How to Manage Your New WordPress Website
When I launch a client’s new WordPress website, I meet with them to offer tips on best practices for managing their brand-new website. This includes a Website Guide tailored to their website, tips on security, social media and more.
I offer similar advice in a lot of these sessions so I thought I’d publish them for everyone to read. In this post, I’ll go over tips for optimizing, managing, and making the most of your WordPress website. This guide is written with my clients in mind, and should be useful for anyone curious about their WordPress website.
Topics (click to jump to each section):
Preparing Images For Your WordPress Website
The file size of your images affects how quickly your website loads. It’s important to take the time to optimize your images before uploading them to your website. By “optimize” I mean preparing your images for the web – resizing and reducing the file size. Images straight out of your digital camera could be 3000 x 4000 pixels. You don’t need images to be that big on the web!
Optimizing Images 101: Resize the Image
- If you have Photoshop, go to File > Export > Save For Web (this may vary depending on what version of Photoshop you have)
- If you don’t have Photoshop you can use Pixlr (it’s online and free). Upload an image and go to Adjustments > Resize
- Adjust the pixel dimensions of the file. Pixlr and Photoshop will both automatically keep the proportions of your file. Depending on the size of your website content I suggest an approximate maximum size of 1500px wide.
Optimizing Images 101: Adjust the Quality
- In Photoshop’s Save For Web menu – play with the Quality setting and see how it adjusts the file size. (The file size is displayed on the bottom left by the preview image). I recommend somewhere between 40 – 50, but will go as low as 30. You want to aim to reduce the file size as much as possible while maintaining the quality.
- In Pixlr, Save the image with the updated file pixel resolution. When you click Save, a menu will pop up with a slider for image quality. Use this to tweak the image quality until you are satisfied with the file size.
See the image at the beginning of this section? It was originally 2.8 MB! After using Photoshop’s Save for Web options, I reduced it to 188 KB (there are approximately 1000 KB in 1 MB). Smaller images mean faster loading web pages! Example image is from Unsplash and by Edgaras Maselskis.
Further reading: my friend Dara Skolnick wrote a lovely post on images, DPI, and more: What DPI do web images need to be? (spoiler alert: it doesnβt matter).
Uploading and Setting Alternative Text for your Image
Now that your image is small (but still beautiful), it’s ready to upload to your website. Once you upload the image to your Media Library, you have one more important step: adding alternative text. Every image on your website should have alternative text. Alternative text is read to visually impaired users to explain the image, and may also come up in search engine results.
Alternative text should be a short description of the images content. If it’s a portrait of someone, I usually put their name as the alternative text. Ask yourself: If I couldn’t see this image, what would I want to know about it? Keep it brief but descriptive.

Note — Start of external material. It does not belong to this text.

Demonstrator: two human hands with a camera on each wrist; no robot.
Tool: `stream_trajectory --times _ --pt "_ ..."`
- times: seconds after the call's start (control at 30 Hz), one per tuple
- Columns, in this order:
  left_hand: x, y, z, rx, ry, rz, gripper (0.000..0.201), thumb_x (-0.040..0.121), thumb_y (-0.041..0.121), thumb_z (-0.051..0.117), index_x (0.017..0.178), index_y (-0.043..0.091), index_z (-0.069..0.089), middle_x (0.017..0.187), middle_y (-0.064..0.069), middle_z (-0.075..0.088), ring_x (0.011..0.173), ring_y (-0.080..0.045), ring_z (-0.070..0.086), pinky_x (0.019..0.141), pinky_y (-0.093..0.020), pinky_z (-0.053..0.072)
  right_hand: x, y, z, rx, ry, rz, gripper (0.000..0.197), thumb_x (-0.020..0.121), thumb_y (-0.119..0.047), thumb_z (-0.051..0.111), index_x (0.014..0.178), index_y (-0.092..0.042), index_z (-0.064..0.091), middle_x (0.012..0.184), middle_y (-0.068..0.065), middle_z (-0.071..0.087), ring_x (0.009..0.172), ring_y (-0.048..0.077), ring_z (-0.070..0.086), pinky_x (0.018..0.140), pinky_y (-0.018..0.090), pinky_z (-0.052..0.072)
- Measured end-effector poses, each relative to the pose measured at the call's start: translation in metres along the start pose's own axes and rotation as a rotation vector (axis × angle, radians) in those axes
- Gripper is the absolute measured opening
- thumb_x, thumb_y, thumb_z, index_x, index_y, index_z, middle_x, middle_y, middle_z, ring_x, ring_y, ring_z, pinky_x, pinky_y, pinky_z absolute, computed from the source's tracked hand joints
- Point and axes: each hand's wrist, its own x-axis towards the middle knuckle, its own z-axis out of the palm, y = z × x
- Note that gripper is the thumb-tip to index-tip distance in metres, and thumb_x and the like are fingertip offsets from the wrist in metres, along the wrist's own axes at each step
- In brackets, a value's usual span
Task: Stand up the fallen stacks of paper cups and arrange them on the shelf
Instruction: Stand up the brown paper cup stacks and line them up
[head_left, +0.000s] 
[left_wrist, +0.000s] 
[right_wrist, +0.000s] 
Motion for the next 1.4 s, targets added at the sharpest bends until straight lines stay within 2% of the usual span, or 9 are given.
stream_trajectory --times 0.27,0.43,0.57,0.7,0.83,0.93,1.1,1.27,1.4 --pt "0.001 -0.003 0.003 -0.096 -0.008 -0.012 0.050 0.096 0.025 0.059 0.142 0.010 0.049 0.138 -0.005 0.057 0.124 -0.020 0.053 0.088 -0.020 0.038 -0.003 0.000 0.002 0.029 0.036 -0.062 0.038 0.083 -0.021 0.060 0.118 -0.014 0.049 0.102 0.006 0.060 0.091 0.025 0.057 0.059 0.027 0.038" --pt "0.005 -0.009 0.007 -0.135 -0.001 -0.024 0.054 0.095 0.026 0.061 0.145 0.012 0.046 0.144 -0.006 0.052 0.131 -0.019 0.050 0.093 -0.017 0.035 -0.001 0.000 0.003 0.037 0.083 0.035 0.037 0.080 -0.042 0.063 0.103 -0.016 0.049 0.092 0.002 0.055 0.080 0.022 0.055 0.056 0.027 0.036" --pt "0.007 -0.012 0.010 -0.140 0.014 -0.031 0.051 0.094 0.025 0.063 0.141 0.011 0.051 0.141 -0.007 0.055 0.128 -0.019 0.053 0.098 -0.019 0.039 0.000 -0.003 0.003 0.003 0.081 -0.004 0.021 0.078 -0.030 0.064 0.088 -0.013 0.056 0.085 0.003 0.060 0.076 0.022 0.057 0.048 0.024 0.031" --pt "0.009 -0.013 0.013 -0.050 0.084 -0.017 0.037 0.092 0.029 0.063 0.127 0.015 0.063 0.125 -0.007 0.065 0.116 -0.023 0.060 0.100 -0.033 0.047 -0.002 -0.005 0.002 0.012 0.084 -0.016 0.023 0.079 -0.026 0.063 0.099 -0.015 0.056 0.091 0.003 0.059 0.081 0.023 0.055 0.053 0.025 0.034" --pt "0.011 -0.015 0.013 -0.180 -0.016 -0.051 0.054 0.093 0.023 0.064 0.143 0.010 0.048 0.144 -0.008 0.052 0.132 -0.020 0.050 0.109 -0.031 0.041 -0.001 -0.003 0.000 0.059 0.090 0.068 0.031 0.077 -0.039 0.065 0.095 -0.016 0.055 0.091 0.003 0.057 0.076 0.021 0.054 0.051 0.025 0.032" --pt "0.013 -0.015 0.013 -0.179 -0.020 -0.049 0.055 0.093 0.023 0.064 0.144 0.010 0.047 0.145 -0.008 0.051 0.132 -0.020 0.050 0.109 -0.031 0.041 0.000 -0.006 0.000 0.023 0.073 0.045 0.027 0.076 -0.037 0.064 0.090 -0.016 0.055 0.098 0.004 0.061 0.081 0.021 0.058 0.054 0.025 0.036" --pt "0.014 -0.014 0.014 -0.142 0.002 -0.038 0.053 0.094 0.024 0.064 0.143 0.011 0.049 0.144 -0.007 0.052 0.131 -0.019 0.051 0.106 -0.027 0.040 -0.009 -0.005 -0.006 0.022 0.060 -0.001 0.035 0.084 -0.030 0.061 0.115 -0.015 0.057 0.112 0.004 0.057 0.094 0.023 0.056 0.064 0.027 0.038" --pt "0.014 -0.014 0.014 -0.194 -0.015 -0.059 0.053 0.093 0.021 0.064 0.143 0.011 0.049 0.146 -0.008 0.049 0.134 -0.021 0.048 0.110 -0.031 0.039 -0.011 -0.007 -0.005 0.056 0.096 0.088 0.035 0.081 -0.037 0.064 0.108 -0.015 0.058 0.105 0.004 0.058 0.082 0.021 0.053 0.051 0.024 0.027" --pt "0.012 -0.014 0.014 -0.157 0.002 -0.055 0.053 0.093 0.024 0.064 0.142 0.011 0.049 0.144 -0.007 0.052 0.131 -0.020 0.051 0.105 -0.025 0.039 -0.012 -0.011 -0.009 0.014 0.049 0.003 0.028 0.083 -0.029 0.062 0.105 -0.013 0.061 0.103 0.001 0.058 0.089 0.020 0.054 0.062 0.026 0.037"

Recommended Plugins + Choosing Good Ones
WordPress plugins are a huge part of what makes WordPress so great. In just a few clicks you can set up additional functionality for your website. In a nutshell, a plugin is an additional piece of software that adds more features to your website. There are a lot (millions) of WordPress plugins out there. Not all are created equal.
What to check before you install a plugin:
- When was it last updated?
- Do not install a plugin that has not been updated for a year!
- How many people are using it?
- If over a million people are using it, you can safely assume it is trustworthy. If only 4 people are using it, I would try and find an alternative.
- Is it compatible with your version of WordPress?
- WordPress comes out with updates fairly often. You want to make sure the plugin will work with the version of WordPress your website is using.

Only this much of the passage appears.